Start of WORKING DATA

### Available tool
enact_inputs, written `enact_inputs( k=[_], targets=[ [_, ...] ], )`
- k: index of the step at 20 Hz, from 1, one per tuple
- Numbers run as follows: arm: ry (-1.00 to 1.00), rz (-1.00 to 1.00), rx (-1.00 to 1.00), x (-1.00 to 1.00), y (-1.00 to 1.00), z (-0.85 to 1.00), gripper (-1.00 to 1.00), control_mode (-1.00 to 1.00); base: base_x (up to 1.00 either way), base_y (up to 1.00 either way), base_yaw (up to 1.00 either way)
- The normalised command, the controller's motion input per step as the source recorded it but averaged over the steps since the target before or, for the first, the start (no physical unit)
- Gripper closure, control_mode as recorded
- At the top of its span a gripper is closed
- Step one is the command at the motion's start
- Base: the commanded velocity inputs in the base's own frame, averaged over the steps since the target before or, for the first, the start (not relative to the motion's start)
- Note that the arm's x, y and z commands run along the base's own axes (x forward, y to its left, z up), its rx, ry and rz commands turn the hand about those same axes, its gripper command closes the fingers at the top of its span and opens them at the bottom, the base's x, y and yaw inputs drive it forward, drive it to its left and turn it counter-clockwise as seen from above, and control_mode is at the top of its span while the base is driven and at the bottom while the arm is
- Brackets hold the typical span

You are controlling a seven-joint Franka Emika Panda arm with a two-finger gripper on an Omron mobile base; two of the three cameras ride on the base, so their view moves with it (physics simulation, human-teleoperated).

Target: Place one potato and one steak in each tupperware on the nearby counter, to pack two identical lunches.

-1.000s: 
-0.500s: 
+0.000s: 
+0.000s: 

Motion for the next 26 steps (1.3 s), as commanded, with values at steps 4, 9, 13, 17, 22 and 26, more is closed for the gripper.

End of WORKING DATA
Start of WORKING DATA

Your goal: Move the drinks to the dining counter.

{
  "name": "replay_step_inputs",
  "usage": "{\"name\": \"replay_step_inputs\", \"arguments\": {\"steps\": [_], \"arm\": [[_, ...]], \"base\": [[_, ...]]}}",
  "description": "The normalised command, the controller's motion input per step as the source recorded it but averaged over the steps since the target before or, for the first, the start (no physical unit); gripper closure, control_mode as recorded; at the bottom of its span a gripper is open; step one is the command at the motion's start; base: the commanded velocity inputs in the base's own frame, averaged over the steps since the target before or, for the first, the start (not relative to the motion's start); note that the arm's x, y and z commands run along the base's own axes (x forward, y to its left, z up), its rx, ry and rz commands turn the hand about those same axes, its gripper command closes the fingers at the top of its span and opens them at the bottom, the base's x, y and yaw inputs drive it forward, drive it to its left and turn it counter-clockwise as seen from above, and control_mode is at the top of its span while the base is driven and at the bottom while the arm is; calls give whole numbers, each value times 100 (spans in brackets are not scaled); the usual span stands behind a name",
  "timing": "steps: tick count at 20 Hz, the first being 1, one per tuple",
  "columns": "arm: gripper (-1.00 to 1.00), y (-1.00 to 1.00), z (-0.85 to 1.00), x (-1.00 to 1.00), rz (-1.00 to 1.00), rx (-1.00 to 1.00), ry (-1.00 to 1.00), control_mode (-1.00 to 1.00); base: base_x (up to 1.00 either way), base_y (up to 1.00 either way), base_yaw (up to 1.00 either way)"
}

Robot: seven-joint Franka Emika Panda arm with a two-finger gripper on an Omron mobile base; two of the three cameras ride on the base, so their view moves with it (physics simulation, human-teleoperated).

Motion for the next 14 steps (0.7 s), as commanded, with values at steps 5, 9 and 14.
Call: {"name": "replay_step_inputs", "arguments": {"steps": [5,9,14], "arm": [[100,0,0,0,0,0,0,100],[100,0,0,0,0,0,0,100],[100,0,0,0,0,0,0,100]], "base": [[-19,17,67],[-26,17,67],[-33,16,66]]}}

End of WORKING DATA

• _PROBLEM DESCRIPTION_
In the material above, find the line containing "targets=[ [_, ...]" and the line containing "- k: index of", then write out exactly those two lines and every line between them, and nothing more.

• _WRITTEN SOLUTION_
enact_inputs, written `enact_inputs( k=[_], targets=[ [_, ...] ], )`
- k: index of the step at 20 Hz, from 1, one per tuple

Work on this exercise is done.